PROBLEM STATEMENT: List all lines of the data containing the word "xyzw".
=== DATA SUPPLIED ===
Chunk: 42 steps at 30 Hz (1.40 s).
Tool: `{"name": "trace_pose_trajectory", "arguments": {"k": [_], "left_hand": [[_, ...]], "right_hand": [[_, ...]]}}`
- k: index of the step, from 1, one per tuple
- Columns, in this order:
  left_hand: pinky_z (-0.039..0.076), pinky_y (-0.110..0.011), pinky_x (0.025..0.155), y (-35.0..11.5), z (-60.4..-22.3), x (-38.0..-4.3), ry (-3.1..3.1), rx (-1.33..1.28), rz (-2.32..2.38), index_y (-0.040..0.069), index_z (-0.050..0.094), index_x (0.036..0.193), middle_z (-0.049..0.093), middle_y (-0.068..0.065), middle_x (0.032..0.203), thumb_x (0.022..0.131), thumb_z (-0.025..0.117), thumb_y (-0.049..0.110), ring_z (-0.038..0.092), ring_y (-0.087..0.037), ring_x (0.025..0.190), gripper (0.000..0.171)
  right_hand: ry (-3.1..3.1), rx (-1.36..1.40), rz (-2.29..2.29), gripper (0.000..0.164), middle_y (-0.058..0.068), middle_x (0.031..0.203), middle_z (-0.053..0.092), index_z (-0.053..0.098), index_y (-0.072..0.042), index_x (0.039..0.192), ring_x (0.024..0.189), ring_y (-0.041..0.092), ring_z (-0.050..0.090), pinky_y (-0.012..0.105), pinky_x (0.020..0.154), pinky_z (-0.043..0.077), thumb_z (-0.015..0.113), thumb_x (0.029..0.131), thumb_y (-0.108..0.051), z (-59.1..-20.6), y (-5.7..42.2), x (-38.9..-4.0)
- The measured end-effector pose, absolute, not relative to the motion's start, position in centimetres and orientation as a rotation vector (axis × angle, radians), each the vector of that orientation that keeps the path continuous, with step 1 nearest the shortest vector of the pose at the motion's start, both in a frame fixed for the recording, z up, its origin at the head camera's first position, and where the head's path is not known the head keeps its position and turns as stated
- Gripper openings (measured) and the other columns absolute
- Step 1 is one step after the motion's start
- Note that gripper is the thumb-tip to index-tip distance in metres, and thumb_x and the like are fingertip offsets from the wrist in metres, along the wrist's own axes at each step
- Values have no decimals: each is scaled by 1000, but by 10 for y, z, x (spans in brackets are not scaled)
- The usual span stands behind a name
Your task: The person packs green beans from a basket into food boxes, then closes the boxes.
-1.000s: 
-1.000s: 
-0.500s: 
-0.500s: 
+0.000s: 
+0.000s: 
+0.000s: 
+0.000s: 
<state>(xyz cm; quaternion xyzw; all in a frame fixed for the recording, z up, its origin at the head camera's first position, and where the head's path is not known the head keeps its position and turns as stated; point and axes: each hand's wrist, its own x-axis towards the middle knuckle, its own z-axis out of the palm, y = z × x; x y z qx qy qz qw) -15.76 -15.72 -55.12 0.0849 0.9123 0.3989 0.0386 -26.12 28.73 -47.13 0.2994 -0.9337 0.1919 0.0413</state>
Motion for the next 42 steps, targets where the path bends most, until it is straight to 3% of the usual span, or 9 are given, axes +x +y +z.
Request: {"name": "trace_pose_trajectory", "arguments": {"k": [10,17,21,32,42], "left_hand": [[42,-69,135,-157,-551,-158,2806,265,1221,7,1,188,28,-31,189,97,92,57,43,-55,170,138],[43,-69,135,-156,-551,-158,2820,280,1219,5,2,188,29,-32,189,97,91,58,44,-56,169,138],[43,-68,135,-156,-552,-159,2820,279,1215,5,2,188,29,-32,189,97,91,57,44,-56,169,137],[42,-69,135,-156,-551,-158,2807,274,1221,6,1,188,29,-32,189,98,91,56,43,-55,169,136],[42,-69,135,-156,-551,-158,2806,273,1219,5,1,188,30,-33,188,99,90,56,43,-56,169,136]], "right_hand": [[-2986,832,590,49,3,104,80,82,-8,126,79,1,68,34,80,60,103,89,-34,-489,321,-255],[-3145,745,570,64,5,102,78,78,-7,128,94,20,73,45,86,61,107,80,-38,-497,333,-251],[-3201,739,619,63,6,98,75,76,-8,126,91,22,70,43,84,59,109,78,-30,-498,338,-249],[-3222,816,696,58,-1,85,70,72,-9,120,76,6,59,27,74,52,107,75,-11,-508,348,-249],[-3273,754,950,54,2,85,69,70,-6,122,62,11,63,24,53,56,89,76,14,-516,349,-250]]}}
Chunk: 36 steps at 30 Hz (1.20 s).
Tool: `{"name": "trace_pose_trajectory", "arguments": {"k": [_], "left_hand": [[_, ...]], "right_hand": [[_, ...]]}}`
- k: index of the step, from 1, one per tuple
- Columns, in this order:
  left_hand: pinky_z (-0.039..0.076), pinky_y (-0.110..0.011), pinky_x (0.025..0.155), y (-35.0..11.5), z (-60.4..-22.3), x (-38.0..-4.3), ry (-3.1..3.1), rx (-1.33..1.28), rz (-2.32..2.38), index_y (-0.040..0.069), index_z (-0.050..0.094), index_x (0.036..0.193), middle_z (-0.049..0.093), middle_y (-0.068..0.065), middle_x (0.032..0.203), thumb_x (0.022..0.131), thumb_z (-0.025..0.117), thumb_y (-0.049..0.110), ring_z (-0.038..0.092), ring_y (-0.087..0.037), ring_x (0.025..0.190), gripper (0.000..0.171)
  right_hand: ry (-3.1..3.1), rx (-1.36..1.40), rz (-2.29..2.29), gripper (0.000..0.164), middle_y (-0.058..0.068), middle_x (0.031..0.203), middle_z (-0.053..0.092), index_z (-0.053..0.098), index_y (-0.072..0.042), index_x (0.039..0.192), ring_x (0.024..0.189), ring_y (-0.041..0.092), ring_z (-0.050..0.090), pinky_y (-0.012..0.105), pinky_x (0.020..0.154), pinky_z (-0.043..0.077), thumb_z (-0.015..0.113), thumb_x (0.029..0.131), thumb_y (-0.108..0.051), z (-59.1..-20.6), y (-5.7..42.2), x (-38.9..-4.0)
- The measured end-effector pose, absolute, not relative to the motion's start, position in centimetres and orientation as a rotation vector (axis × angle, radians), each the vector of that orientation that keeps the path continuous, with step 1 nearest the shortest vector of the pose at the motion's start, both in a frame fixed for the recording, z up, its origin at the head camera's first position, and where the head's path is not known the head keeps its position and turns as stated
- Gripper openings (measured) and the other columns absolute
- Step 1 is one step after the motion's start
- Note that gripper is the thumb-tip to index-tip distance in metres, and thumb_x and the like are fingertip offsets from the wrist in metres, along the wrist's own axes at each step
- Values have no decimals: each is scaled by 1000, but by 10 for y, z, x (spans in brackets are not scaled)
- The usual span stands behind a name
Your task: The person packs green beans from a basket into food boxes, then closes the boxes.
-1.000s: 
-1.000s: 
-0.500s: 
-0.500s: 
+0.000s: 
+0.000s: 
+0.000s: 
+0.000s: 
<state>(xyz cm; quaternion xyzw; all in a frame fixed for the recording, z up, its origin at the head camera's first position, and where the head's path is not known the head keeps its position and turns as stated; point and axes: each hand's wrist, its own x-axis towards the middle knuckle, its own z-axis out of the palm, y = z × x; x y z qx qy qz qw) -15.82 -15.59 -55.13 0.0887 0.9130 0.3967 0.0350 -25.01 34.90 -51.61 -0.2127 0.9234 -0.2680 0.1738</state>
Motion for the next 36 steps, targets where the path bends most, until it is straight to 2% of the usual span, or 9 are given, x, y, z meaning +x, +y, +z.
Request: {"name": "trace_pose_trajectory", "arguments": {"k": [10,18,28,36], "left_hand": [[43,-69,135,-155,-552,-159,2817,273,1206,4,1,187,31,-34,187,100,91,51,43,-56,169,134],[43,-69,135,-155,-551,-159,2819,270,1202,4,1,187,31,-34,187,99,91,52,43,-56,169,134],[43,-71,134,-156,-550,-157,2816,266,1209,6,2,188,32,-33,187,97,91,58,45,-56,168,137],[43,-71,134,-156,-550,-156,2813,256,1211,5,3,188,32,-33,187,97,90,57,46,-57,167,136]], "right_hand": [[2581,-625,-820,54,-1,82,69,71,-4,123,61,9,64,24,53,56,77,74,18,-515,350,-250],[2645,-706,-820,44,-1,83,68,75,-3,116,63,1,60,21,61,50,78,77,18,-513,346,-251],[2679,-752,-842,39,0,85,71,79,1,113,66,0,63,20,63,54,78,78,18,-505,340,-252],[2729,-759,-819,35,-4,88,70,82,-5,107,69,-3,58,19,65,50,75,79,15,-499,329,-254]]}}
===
ANSWER FOR THE TASK:
<state>(xyz cm; quaternion xyzw; all in a frame fixed for the recording, z up, its origin at the head camera's first position, and where the head's path is not known the head keeps its position and turns as stated; point and axes: each hand's wrist, its own x-axis towards the middle knuckle, its own z-axis out of the palm, y = z × x; x y z qx qy qz qw) -15.76 -15.72 -55.12 0.0849 0.9123 0.3989 0.0386 -26.12 28.73 -47.13 0.2994 -0.9337 0.1919 0.0413</state>
<state>(xyz cm; quaternion xyzw; all in a frame fixed for the recording, z up, its origin at the head camera's first position, and where the head's path is not known the head keeps its position and turns as stated; point and axes: each hand's wrist, its own x-axis towards the middle knuckle, its own z-axis out of the palm, y = z × x; x y z qx qy qz qw) -15.82 -15.59 -55.13 0.0887 0.9130 0.3967 0.0350 -25.01 34.90 -51.61 -0.2127 0.9234 -0.2680 0.1738</state>

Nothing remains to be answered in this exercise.